Aim of the task: Look through the data below and return each line where "metal" appears.

Records for the exercise:
┏━━

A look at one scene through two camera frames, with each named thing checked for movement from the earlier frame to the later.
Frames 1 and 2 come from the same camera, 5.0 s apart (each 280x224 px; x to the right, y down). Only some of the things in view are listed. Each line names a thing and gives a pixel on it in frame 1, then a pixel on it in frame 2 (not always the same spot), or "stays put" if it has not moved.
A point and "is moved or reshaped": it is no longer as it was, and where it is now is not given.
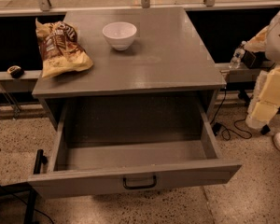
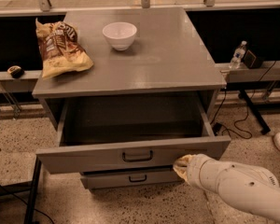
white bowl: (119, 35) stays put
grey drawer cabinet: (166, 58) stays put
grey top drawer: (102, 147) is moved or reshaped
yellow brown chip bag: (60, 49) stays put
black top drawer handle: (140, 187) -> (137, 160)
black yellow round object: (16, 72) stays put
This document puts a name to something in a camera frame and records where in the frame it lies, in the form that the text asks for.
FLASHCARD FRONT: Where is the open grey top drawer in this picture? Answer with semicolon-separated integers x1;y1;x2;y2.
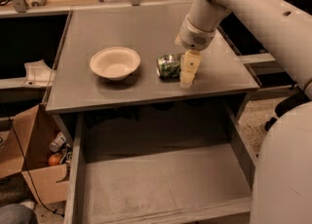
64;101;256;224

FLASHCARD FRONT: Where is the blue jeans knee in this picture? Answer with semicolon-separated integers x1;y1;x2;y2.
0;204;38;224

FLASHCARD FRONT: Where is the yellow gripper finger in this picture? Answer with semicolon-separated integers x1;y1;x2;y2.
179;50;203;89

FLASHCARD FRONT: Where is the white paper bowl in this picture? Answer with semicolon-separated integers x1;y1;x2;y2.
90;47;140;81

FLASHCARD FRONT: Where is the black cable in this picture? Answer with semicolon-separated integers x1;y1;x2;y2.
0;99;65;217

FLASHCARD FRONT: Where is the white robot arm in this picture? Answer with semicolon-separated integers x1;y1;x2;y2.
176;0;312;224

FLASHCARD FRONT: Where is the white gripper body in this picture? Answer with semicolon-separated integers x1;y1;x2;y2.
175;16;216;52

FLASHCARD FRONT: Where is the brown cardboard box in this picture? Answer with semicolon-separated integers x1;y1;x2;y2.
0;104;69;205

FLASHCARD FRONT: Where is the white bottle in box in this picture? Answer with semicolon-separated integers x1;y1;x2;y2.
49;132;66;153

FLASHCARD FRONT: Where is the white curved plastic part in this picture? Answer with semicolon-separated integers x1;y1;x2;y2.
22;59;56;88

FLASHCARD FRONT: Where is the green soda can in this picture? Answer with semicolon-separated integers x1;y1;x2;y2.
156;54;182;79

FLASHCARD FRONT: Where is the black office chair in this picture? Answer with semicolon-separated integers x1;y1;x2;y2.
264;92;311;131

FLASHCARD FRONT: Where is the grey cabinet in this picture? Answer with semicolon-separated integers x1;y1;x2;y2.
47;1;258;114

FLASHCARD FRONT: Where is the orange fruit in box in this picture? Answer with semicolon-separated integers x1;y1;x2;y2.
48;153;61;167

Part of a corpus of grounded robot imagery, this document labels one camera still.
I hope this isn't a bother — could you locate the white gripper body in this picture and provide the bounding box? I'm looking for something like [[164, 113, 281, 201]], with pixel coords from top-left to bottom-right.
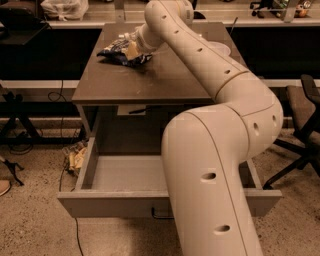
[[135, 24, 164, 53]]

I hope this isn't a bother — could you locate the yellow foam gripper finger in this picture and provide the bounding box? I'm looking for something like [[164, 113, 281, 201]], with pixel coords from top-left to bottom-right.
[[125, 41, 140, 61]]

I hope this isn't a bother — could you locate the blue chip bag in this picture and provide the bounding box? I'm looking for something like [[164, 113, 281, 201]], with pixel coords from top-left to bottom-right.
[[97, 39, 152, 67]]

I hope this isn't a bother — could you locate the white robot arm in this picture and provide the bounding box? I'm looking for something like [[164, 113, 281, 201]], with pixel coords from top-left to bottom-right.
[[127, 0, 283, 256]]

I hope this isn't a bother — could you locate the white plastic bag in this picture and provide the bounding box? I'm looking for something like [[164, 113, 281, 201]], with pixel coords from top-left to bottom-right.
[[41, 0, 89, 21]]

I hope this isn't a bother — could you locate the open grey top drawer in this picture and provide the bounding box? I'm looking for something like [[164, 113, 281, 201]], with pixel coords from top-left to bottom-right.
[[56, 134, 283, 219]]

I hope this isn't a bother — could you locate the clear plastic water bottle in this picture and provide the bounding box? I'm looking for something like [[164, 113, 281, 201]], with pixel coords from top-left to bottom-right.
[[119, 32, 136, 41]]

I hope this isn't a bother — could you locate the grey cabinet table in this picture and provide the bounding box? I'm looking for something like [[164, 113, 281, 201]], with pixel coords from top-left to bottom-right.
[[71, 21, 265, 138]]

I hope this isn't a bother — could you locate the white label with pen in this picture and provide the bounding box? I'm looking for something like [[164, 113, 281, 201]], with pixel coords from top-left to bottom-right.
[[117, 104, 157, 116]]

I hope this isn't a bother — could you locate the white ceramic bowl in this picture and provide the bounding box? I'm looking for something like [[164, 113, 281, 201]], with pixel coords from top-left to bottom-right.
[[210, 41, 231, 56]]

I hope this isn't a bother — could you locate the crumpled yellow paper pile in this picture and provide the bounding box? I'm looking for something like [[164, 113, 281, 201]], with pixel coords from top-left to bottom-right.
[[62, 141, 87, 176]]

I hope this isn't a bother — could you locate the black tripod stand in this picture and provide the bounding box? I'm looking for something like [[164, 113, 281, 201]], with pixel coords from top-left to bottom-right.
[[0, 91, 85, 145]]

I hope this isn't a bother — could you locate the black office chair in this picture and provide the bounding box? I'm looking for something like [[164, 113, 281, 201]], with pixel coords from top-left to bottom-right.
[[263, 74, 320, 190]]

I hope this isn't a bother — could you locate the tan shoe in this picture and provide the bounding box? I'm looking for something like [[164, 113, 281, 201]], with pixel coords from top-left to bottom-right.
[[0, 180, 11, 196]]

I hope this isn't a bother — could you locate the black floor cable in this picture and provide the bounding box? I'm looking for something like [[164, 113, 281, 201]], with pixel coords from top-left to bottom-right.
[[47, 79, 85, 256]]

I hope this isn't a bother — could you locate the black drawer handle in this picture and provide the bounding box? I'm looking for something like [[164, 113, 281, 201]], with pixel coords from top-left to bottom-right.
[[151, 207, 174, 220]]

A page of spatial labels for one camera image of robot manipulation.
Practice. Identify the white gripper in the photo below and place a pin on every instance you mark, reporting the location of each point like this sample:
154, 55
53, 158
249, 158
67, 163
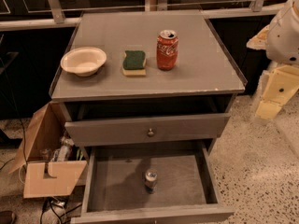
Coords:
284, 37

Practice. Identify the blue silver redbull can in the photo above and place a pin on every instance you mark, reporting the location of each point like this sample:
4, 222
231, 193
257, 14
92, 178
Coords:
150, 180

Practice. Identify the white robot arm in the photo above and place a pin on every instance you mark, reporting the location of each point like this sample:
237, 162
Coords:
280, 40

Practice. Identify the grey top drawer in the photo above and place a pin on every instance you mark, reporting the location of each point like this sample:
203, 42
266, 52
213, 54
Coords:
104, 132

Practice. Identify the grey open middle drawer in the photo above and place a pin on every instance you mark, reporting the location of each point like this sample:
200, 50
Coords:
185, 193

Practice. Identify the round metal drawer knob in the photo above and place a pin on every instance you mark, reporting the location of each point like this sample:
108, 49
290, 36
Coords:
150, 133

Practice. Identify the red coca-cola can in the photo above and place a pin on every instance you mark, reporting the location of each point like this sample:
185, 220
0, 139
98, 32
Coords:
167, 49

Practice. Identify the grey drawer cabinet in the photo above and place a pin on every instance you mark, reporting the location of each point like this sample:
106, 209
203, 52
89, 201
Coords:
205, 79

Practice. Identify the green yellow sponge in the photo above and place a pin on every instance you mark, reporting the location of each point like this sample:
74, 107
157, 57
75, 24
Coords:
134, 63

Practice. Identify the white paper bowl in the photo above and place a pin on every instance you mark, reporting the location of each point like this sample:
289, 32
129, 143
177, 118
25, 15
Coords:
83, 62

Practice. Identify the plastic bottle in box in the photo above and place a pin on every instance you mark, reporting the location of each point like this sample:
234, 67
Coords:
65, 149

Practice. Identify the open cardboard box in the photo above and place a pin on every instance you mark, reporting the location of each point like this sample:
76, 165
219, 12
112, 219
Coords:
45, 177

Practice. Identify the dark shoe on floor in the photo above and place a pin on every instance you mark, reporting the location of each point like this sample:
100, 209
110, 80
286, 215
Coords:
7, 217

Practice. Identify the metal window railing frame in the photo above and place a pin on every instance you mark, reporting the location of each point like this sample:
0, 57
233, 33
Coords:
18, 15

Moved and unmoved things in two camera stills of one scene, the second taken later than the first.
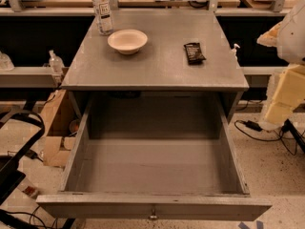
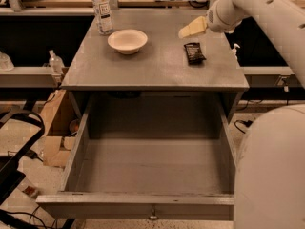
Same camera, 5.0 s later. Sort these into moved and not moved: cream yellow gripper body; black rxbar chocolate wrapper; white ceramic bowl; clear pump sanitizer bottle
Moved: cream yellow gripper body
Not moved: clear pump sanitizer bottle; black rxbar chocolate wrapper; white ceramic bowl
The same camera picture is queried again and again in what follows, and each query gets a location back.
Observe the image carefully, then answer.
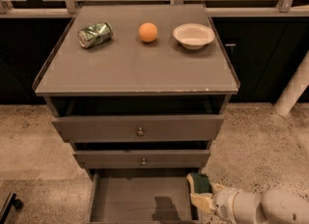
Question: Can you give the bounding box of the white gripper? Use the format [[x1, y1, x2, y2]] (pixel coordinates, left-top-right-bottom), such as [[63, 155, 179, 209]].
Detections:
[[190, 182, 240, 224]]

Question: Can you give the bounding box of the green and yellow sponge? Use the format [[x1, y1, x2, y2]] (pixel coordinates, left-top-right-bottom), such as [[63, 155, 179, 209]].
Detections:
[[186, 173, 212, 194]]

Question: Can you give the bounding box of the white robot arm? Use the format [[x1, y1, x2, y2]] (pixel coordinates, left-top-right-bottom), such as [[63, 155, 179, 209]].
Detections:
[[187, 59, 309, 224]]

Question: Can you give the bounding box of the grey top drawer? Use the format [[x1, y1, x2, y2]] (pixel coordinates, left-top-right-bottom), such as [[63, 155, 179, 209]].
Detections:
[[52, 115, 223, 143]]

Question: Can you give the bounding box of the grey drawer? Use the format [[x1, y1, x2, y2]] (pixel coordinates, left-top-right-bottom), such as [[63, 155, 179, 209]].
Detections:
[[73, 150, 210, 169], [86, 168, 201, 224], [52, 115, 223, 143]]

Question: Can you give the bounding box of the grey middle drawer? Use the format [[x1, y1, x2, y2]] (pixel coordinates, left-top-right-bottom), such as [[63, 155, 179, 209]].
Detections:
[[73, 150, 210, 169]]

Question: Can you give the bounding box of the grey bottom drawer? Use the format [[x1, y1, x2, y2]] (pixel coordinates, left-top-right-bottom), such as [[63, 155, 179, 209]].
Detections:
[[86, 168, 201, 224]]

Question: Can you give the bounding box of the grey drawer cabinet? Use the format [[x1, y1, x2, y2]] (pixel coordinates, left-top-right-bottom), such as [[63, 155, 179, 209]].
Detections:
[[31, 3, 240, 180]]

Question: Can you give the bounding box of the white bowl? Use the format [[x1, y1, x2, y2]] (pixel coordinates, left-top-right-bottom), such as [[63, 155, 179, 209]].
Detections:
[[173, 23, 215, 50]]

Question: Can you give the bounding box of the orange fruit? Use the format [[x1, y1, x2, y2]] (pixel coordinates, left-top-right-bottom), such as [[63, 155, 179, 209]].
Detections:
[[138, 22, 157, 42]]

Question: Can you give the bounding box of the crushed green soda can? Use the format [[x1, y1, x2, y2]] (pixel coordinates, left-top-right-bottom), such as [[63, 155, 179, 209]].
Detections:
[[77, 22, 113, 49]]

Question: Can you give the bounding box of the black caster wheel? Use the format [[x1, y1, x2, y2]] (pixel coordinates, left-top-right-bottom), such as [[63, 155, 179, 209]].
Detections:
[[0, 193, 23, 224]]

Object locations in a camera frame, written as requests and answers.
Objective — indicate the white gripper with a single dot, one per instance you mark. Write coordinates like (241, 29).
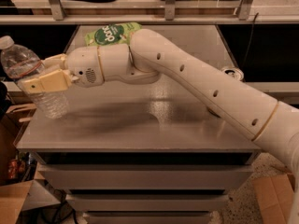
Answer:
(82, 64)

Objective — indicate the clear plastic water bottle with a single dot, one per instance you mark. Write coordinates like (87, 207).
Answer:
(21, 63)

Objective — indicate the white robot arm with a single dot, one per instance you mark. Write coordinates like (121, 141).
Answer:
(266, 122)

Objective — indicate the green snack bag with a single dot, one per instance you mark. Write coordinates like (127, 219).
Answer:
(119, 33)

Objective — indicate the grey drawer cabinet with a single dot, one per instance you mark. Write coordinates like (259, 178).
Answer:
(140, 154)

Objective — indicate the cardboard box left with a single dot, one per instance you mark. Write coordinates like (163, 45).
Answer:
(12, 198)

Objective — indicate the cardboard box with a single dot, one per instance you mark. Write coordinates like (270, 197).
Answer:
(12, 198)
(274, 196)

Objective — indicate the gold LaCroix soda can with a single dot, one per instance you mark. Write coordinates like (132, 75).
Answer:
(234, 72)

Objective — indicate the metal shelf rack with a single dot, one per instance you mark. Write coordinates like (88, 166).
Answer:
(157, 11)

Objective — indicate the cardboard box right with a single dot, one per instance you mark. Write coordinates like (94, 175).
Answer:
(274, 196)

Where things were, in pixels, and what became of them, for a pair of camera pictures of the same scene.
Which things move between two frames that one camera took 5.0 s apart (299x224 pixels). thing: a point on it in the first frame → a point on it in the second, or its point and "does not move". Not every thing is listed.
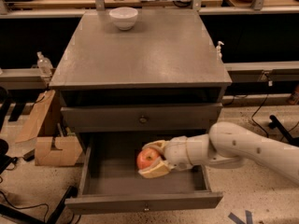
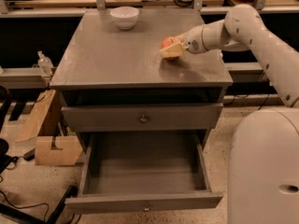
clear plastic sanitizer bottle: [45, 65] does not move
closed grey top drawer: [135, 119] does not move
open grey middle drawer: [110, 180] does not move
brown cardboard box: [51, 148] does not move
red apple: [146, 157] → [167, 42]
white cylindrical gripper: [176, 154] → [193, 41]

┗━━

Answer below:
Practice. Identify the round metal drawer knob in the photo above and place a pin on every instance you mark, reporting the location of each point like this sample:
Practice. Identify the metal window railing frame in the photo above and place a pin on every instance you mark, reporting the location of each point like this sample:
Objective — indicate the metal shelf rack with a single dot, one per instance you mark. Write coordinates like (88, 166).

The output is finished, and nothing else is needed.